• _Directions_
What you return should be the lines from the first line of the records below through the line holding "Do you see any right gripper here?", unchanged.

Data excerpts
■ ■ ■ ■ ■

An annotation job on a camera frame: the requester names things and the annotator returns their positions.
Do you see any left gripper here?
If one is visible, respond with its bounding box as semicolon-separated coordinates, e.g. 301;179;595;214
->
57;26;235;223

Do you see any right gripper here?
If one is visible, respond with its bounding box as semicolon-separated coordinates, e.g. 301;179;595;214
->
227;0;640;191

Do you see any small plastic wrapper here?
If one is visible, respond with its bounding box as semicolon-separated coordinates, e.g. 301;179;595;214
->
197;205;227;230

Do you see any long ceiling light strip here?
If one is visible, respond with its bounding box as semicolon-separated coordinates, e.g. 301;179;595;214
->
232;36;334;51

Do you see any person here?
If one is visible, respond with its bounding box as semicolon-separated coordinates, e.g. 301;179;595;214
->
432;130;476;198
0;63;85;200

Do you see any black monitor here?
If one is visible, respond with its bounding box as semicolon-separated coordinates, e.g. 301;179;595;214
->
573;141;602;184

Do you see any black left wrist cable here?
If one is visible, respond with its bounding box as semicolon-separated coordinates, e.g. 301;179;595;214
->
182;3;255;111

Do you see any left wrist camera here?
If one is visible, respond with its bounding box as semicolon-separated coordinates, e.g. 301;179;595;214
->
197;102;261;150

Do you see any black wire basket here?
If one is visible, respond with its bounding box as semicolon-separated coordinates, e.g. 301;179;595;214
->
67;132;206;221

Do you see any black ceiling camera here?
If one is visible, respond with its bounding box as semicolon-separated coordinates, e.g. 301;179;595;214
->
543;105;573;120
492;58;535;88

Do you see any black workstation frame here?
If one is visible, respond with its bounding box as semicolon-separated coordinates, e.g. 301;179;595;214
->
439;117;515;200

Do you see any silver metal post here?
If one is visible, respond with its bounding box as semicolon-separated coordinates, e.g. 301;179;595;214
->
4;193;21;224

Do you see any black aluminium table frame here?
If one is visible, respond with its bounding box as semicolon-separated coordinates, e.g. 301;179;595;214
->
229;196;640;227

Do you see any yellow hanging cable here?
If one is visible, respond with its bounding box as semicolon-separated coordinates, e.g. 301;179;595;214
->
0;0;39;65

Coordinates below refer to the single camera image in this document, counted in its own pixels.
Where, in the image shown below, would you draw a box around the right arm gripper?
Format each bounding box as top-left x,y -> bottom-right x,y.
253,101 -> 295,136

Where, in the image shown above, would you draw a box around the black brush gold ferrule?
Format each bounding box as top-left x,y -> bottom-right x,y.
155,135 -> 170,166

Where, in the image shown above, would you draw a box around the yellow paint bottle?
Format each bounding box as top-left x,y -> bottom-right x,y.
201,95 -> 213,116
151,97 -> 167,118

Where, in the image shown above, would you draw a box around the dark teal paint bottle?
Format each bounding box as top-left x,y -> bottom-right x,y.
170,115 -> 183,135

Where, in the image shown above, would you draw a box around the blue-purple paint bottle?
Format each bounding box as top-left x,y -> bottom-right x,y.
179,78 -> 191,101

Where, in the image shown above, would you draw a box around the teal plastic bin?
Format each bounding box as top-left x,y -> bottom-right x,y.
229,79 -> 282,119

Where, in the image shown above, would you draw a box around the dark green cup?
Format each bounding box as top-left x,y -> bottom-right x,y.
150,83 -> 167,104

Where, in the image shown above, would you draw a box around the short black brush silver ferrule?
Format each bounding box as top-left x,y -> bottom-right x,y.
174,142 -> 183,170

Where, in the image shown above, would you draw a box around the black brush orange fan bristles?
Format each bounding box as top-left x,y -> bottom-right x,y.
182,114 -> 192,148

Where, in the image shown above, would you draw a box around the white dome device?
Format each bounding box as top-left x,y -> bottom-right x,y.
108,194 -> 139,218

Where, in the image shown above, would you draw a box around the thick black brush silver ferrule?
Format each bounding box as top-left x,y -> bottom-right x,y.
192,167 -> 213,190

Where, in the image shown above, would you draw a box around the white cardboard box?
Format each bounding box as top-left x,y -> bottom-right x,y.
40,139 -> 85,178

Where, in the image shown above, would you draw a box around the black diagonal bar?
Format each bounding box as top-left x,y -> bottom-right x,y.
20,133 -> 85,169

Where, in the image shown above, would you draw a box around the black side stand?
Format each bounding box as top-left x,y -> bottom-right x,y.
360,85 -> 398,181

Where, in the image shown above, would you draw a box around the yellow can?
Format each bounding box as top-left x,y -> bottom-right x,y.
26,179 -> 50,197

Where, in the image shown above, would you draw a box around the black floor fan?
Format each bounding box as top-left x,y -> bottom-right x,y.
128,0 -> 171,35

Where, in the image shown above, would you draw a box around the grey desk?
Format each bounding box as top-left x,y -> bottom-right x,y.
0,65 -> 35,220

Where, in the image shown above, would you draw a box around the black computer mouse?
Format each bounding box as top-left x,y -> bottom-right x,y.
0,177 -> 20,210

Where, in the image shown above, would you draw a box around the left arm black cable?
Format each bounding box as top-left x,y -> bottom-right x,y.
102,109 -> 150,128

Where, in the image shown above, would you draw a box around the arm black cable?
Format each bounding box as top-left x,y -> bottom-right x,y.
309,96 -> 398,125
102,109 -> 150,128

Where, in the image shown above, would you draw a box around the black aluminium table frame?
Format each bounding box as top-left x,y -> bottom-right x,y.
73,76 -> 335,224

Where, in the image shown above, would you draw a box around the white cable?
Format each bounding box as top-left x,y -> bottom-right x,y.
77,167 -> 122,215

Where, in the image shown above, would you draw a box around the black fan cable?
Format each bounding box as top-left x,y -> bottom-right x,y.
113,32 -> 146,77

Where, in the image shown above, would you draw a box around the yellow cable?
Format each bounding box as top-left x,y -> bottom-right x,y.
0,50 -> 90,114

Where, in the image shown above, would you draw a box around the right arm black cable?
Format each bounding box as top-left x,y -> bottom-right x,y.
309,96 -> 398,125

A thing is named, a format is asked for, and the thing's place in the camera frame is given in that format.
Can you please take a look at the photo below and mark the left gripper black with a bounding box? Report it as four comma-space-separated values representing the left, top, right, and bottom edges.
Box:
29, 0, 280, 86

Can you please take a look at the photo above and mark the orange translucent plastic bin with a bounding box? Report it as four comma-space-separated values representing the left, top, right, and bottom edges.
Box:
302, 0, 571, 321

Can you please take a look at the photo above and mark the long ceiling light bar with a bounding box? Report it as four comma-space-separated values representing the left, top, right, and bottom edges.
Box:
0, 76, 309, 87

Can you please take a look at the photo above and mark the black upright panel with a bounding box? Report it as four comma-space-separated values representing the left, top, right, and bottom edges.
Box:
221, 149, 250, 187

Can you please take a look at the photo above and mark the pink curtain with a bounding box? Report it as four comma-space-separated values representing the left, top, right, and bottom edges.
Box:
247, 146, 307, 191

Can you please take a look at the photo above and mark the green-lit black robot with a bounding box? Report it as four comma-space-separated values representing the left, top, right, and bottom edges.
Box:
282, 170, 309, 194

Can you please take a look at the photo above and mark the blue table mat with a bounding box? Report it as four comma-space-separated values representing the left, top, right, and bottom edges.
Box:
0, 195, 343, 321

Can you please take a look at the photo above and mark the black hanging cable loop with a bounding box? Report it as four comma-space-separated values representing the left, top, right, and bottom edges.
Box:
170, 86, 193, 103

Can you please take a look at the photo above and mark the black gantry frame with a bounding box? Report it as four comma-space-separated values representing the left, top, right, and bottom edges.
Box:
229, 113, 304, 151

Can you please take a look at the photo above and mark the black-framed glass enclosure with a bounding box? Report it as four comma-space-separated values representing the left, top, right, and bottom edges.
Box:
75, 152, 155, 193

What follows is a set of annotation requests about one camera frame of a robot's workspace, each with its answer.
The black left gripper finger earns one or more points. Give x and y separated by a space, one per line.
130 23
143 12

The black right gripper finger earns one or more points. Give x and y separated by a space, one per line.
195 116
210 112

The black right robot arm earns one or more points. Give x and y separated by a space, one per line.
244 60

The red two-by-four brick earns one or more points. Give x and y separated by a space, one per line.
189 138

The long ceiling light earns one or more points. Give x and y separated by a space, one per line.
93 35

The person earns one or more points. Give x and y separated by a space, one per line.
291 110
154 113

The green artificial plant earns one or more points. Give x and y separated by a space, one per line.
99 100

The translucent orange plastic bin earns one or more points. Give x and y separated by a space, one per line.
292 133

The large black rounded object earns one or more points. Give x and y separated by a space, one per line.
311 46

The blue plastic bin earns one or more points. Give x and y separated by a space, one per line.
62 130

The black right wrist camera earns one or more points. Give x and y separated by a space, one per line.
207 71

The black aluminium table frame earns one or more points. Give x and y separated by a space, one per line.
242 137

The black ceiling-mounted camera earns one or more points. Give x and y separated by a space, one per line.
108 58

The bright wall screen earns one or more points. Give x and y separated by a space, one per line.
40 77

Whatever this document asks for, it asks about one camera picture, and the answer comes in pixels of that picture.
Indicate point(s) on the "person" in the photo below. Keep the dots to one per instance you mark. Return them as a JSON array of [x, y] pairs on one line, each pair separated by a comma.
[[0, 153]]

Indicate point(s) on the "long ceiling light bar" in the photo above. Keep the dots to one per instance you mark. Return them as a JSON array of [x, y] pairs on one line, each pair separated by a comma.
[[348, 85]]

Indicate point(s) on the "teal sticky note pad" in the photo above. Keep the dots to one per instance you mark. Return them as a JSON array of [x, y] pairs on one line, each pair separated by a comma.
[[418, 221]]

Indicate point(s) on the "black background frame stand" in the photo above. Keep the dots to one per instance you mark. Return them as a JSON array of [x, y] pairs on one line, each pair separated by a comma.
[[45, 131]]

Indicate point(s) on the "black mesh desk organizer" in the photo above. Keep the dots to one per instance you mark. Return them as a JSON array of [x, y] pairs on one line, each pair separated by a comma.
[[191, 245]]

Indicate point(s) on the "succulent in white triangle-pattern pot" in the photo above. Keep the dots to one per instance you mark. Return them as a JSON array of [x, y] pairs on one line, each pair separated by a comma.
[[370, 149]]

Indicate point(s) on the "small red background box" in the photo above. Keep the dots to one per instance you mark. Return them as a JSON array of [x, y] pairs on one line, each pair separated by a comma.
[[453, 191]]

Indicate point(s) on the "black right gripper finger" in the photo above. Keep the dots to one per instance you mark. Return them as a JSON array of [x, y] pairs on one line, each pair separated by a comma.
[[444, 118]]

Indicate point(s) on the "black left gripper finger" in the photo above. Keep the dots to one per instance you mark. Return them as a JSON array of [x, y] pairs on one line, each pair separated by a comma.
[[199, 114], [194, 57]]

■ ■ ■ ■ ■

• _Solution to this exercise_
An annotation job on a camera frame: the requester names things and the annotator returns their positions.
Do you see any left gripper here?
If one is visible, respond with its bounding box as semicolon-separated coordinates, e.g. 301;179;595;214
->
57;26;235;223

Do you see any right gripper here?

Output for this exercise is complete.